I read that review. Seems to cover very much the sort of ground a number of us on this thread have been exploring. It sounds very thought-provoking, though the reviewer seems to acknowledge the ideas in the book are a bit jumbled. I think 800pp is a bit much for me, but perhaps a keen student such as @Rival might be tempted;).
 

TagliatelliMonster

Veteran Member
Some ideas seem to be so universal that they can only be "developed" in one single way, i.e. the moment start to think about it, there is only one objective way, a way you discover.

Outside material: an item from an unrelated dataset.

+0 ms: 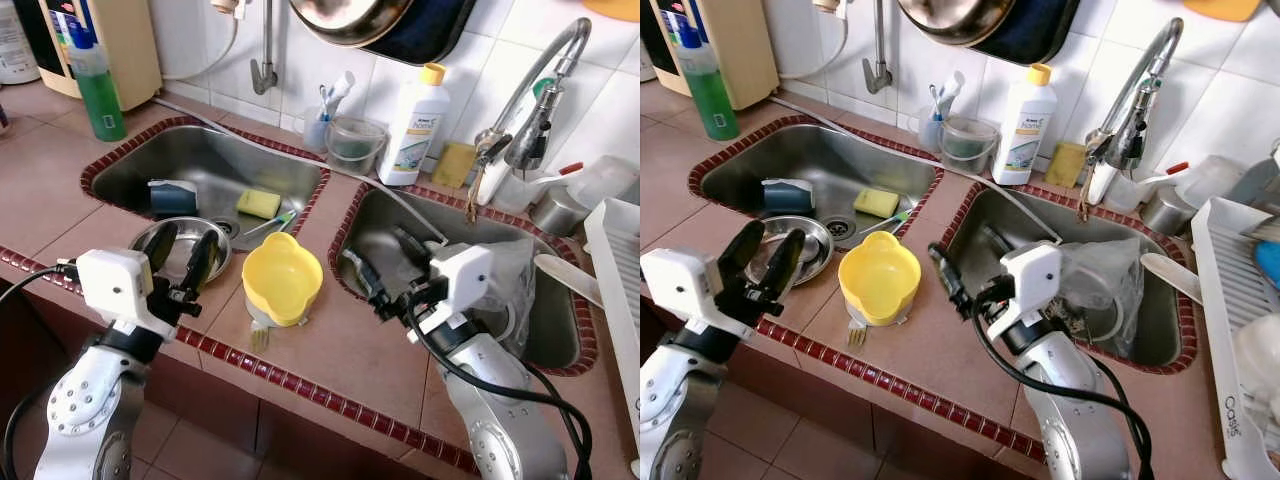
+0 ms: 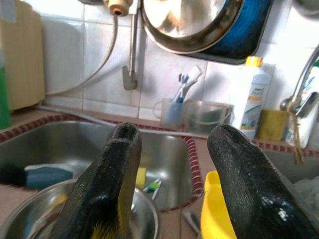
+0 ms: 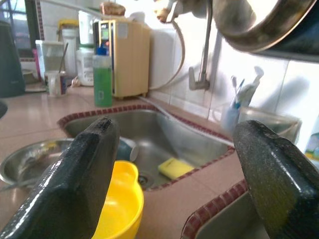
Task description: Kitchen organization
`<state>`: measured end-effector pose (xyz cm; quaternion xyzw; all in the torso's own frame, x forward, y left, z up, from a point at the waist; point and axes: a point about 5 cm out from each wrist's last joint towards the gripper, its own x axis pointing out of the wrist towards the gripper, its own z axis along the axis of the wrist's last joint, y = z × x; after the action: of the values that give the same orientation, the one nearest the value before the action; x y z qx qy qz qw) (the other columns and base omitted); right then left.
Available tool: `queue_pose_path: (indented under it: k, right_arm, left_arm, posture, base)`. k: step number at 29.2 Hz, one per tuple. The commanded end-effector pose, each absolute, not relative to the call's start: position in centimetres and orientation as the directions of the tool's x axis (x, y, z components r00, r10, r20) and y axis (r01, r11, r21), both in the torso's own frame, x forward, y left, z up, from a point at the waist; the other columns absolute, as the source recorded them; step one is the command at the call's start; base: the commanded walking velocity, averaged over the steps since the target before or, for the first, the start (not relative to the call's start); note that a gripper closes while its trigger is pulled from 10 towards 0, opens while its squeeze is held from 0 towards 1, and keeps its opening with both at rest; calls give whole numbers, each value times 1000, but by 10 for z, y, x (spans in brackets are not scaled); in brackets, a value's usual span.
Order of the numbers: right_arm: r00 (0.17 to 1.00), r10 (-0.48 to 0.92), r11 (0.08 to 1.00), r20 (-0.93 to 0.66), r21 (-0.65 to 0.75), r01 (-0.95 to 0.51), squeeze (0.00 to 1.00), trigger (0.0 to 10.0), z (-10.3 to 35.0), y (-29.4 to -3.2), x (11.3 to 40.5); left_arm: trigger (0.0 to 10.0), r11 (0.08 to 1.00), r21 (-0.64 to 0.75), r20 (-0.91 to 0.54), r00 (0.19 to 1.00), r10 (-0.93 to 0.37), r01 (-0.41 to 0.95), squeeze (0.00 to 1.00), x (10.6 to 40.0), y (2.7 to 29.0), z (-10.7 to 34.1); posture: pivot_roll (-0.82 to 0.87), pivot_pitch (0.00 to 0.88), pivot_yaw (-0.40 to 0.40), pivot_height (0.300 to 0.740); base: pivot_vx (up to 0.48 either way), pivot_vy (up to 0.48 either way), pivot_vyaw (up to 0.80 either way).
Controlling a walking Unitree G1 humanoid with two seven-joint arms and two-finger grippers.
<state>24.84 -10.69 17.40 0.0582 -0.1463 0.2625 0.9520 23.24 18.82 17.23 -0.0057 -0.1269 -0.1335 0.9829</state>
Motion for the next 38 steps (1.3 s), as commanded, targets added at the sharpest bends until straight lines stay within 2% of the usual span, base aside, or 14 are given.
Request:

Calculus was discovered simultaneously by Newton and Leibniz. All of maths until then was discovered multiple times by multiple civilisations. The laws and constants of maths are discovered in the same way as the laws and constants of nature are discovered - only that they work on abstract entities.
I disagree. Here's the way I see it...

The thing is that reality works a certain way. If you are going to use the same starting point (as Newton and Leibniz did, starting from the base-10 math that was already present), then naturally you will end up with at least similar, and most likely the same, way to describe / model the same phenomenon.

Take Pythagoras for example. A² + B² = C²

This models the relationship between the sides of a triangle. There is only one way to describe it accurately.
What is universal here is not the math language imo. It's rather the relationship between the sides of a triangle.

Pythagoras didn't "discover" the math. He discovered how the sides of a triangle relate to one another. And he merely used the math language we humans have developed, to express that relationship.

It's not the math that is universal. It's the relationship between the sides of the triangles that is.